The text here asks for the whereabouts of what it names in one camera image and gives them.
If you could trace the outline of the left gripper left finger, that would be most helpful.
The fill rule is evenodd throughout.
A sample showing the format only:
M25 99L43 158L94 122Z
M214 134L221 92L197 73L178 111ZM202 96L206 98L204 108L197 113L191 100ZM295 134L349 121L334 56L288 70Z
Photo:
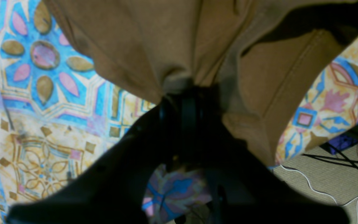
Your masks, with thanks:
M15 204L8 224L148 224L147 184L160 165L179 167L177 134L185 94L165 95L110 150L47 198Z

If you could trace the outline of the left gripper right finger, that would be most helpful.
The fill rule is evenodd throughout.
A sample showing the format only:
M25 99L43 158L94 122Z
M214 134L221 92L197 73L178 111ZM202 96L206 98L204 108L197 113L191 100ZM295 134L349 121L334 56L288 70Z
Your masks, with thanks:
M289 187L233 137L208 88L184 92L184 163L203 169L216 224L348 224L343 208Z

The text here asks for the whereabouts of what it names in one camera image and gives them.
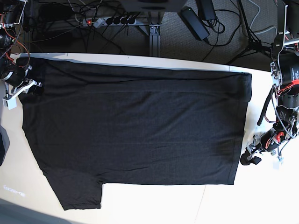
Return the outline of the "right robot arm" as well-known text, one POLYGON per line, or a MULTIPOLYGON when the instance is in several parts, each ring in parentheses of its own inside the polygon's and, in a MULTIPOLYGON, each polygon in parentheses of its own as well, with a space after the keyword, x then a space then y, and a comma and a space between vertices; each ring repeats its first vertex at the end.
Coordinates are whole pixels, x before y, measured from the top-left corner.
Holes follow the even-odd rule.
POLYGON ((0 82, 5 88, 4 99, 21 93, 40 95, 43 84, 28 77, 32 69, 29 62, 17 64, 11 57, 15 45, 23 47, 30 59, 27 46, 19 40, 25 20, 26 0, 2 0, 0 2, 0 82))

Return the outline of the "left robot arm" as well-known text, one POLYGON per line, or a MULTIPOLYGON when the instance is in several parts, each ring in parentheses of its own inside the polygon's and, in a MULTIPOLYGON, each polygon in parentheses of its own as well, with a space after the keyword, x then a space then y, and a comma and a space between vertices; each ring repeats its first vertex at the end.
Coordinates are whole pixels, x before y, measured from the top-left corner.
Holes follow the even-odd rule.
POLYGON ((282 158, 284 146, 299 135, 299 2, 277 0, 277 35, 271 45, 272 62, 270 92, 263 105, 257 125, 266 119, 272 104, 276 115, 272 128, 261 135, 254 135, 246 146, 240 163, 244 166, 258 164, 258 154, 269 152, 282 158))

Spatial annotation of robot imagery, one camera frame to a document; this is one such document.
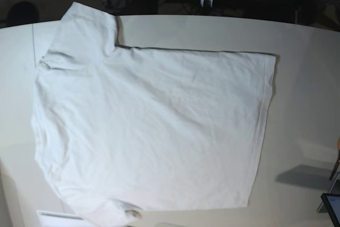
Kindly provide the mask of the black tablet with stand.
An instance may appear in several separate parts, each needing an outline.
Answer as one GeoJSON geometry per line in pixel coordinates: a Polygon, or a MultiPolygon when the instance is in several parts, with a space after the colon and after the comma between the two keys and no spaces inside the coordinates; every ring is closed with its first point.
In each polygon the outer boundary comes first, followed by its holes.
{"type": "Polygon", "coordinates": [[[339,226],[339,172],[331,180],[327,192],[321,195],[321,204],[317,208],[317,213],[327,213],[333,226],[339,226]]]}

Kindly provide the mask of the white T-shirt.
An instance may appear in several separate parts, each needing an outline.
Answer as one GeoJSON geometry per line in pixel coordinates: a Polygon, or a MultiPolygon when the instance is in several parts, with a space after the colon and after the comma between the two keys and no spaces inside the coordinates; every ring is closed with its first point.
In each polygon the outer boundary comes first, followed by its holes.
{"type": "Polygon", "coordinates": [[[53,191],[98,226],[247,206],[275,57],[123,48],[117,32],[73,3],[37,64],[35,159],[53,191]]]}

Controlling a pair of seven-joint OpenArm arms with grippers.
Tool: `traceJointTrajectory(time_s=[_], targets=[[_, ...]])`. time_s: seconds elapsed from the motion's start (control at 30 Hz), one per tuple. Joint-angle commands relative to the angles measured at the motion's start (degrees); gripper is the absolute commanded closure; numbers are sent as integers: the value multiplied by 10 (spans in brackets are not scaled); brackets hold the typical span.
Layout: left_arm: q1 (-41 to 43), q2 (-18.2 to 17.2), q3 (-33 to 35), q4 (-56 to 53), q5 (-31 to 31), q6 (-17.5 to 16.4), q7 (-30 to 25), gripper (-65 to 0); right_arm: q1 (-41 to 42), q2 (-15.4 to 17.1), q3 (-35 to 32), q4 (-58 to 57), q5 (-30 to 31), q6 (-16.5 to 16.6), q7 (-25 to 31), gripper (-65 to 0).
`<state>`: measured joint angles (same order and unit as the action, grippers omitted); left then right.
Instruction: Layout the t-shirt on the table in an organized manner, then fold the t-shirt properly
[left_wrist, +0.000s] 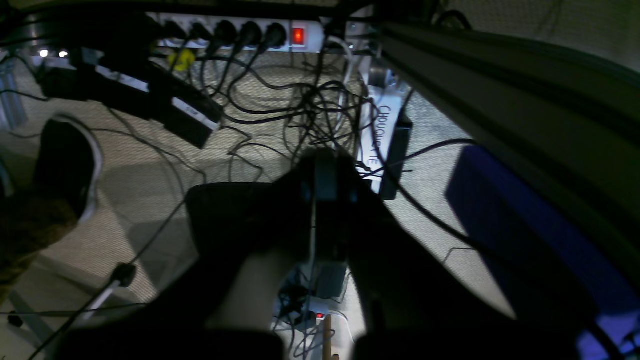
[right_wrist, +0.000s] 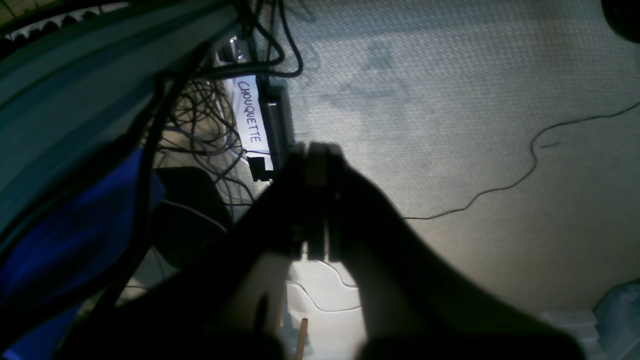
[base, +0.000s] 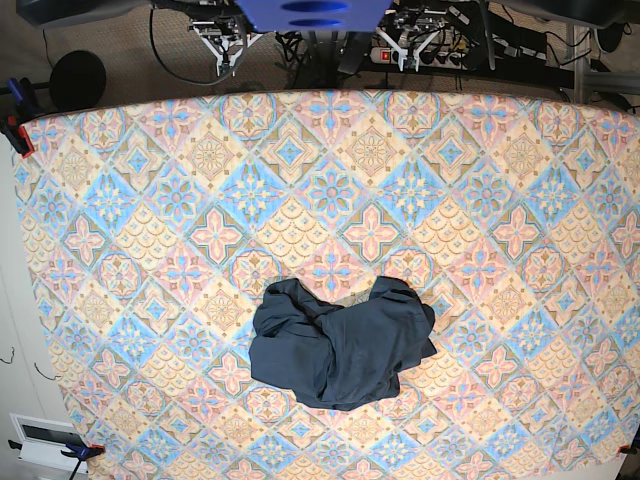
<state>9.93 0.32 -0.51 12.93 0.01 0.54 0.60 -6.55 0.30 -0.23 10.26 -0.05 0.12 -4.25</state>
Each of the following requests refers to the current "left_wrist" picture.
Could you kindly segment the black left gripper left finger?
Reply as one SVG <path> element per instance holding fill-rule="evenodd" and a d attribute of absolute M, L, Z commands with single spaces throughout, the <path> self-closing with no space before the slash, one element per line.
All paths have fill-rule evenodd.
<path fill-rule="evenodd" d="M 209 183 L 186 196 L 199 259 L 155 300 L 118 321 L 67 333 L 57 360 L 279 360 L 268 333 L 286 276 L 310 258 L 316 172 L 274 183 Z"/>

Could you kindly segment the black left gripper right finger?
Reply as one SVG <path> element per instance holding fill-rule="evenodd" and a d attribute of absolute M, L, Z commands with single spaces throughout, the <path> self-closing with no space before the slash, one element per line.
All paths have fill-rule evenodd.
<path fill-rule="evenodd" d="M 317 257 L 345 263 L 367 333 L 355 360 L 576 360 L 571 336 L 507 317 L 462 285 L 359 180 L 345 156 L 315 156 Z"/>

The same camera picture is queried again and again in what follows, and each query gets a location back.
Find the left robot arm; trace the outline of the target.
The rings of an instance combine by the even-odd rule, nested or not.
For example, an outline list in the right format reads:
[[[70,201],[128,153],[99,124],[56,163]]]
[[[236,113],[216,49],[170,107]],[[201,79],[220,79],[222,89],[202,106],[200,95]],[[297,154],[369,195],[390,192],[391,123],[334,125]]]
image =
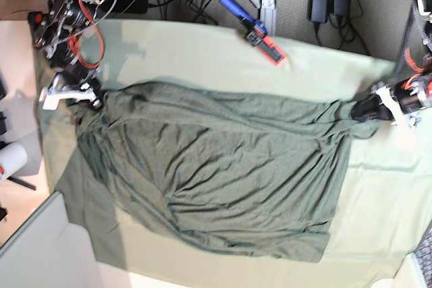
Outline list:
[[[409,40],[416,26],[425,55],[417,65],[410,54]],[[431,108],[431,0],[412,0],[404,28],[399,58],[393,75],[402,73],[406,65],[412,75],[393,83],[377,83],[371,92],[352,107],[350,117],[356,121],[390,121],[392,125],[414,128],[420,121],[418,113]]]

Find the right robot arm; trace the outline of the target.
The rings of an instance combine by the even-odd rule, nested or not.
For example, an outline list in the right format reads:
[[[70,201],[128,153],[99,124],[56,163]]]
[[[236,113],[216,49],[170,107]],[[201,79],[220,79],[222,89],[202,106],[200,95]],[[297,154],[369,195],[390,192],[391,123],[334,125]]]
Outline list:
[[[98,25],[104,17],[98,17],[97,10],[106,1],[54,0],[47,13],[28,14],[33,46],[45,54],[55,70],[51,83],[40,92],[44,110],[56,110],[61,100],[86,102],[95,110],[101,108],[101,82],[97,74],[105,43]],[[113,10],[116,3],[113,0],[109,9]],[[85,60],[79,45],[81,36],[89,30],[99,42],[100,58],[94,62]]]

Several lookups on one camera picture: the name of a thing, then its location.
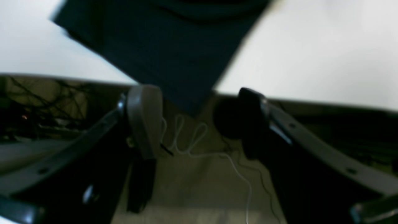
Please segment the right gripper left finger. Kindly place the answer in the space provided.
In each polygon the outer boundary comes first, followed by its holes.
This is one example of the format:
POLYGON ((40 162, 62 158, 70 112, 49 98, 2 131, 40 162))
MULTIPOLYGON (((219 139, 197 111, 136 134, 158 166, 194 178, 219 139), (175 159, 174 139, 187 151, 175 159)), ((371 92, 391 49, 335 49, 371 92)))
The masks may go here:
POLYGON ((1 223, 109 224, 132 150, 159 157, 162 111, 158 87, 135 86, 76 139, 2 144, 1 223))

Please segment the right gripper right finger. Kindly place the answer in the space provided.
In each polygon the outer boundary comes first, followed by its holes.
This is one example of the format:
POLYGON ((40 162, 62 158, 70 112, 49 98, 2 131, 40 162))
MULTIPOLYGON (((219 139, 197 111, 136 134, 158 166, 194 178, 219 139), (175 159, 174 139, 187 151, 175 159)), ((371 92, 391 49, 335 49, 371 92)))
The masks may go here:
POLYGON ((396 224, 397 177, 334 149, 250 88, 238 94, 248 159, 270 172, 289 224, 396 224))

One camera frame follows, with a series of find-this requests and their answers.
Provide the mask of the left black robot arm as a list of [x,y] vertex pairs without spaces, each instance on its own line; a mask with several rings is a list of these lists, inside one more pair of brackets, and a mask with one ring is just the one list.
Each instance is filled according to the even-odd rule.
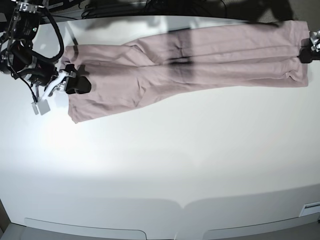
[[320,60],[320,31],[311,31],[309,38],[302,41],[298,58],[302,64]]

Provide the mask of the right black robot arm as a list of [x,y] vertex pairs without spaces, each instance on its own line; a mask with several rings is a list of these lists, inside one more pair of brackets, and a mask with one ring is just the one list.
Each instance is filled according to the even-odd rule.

- - - - -

▸ **Aim of the exercise**
Check each line of the entries for the word "provided". State how many lines hold it, and write nothing else.

▸ **Expected answer**
2